▸ **TRY IT**
Wherever "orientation" appears in a line of the listing, report that line.

┌──

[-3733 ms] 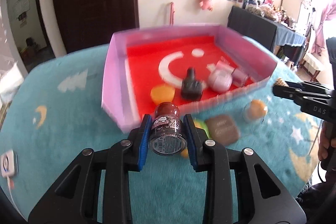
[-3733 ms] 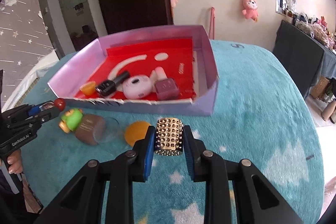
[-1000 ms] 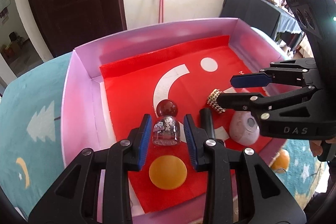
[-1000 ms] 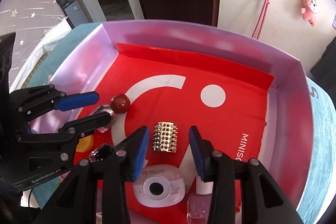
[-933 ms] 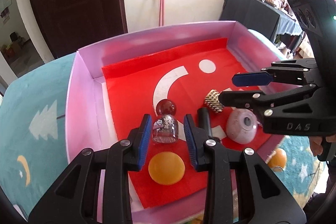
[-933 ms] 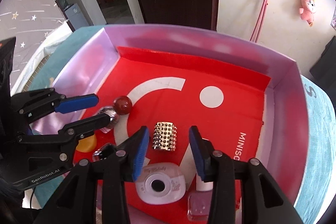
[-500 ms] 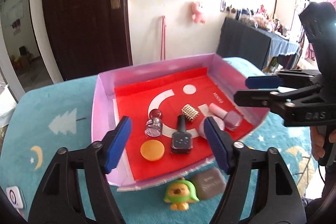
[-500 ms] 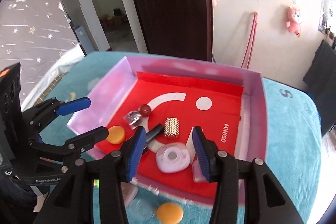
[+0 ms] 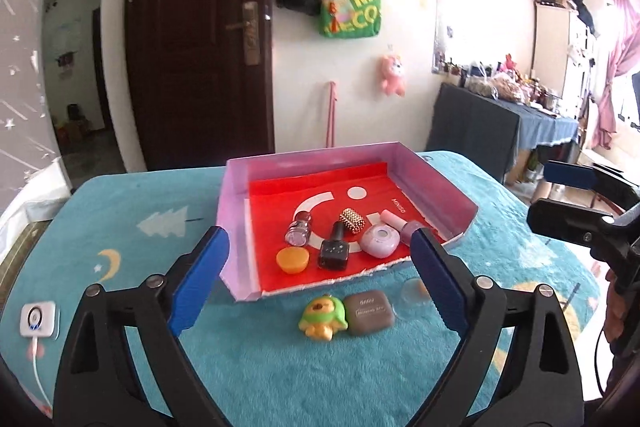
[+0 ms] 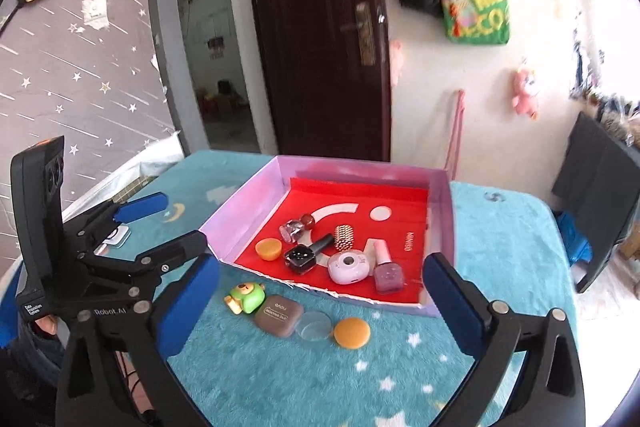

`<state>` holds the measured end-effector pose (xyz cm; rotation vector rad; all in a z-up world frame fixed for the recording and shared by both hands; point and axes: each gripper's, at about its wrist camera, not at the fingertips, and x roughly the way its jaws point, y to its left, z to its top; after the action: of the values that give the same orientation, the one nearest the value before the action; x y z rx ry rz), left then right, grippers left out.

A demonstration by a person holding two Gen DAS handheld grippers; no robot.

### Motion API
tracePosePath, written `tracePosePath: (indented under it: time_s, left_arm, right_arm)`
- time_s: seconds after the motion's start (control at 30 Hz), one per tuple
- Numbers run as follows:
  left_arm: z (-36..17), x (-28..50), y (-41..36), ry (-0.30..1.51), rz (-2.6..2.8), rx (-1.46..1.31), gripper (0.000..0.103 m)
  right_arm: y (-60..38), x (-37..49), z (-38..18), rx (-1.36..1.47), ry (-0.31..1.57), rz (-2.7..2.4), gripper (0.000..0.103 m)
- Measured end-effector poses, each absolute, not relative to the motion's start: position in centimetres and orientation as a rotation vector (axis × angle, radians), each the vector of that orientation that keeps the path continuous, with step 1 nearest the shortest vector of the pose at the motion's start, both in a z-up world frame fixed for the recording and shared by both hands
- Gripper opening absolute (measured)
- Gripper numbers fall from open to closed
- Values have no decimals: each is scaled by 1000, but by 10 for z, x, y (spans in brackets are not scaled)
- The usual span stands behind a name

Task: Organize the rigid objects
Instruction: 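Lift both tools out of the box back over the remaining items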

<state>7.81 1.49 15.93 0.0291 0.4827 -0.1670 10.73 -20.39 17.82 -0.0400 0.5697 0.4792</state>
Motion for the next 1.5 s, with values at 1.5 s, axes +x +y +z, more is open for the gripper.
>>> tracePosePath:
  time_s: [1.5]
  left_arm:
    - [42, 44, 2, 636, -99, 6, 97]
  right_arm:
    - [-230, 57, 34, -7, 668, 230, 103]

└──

▸ **WRITTEN RESPONSE**
`<state>` holds the measured end-effector pose (xyz cm; rotation vector rad; all in a z-up world frame fixed for the recording and shared by both hands; point and axes: each gripper's, at about its wrist camera, not at the fingertips, and x roughly the way its jaws point, y to its left, z to its top; after the action: of the values that give the same orientation, the one nearest the value before the action; x y z rx ry rz), left then right, grippers left out.
- Measured end-effector poses, each absolute, not relative to the motion's start: position in centimetres and orientation as a rotation vector (axis × angle, radians), each the vector of that orientation that keeps the path continuous, with step 1 nearest the shortest vector of the pose at the motion's start, both in a z-up world frame fixed for the recording and shared by both hands

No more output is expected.